At the centre of Krugman's warning is the rise of alternative payment networks, particularly those linked to China. He pointed to the increasing use of the yuan and China's Cross-Border Interbank Payment System, known as CIPS, as evidence that countries are actively exploring ways to bypass dollar-based transactions.

Krugman noted that even US allies in the Gulf are considering closer alignment with these alternative systems. If partners begin hedging their bets, the network effect that underpins dollar dominance begins to weaken. It is subtle at first, then it compounds.

The United States is not overwhelmingly dominant in global trade or output. Instead, it sits alongside China and the European Union as one of three major economic blocs of comparable scale. The dollar's outsized role in global finance has never been a simple reflection of economic size. It is built on habit, trust, and convenience.

Markets prefer dollars because everyone else uses them, making transactions smoother and more liquid.

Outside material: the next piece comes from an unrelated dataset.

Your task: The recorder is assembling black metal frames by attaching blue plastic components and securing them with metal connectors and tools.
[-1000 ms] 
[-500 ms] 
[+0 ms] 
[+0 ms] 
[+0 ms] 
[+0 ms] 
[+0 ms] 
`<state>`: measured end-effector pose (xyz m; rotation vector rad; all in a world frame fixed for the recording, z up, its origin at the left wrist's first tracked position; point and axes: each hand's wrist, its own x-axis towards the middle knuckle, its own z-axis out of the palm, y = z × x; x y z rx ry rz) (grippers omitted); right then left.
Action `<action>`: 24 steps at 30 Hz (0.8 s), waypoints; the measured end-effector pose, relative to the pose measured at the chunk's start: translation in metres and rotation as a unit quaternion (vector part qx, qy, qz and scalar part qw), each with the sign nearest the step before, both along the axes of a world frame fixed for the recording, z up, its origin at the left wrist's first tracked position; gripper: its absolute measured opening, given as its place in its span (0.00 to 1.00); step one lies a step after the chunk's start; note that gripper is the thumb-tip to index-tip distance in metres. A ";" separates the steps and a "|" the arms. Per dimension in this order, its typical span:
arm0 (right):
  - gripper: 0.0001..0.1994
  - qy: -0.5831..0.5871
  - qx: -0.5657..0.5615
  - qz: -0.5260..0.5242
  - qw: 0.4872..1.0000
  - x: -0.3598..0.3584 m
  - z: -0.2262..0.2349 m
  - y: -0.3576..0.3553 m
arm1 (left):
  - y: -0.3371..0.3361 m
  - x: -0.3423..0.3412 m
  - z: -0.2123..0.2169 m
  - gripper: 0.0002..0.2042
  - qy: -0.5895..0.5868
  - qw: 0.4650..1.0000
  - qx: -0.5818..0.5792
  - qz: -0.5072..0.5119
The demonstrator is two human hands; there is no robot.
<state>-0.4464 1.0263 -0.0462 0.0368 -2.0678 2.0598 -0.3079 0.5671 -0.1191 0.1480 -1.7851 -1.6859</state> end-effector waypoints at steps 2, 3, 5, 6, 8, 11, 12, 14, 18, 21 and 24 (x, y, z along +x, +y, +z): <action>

But if enough countries shift even part of their activity into alternative systems, that gravitational pull weakens. Not overnight, not dramatically, but steadily.

The power of US sanctions has always depended on the lack of credible alternatives. If those alternatives mature, sanctions become less threatening. Krugman's argument is that the Iran war has accelerated that process by forcing countries to innovate around restrictions rather than comply with them.

Online, the debate has already spilled into wider geopolitical discussions. Analysts and commentators on X have pointed to growing trade settlements in non-dollar currencies, while others argue the dollar's entrenched role makes any serious displacement unlikely in the near term. The divide reflects the uncertainty Krugman himself acknowledges. The dollar is not collapsing, but its aura of inevitability may be fading.

What remains unclear is how far this shift will go. Financial systems move slowly until they do not. The infrastructure being built today could take years to rival the dollar's dominance, or it could reach a tipping point faster than expected if geopolitical tensions continue to push countries away from US-led systems.

Krugman's warning is less about immediate decline and more about trajectory. America still holds the strongest cards in global finance. The question is whether it has just made it easier for others to start playing a different game.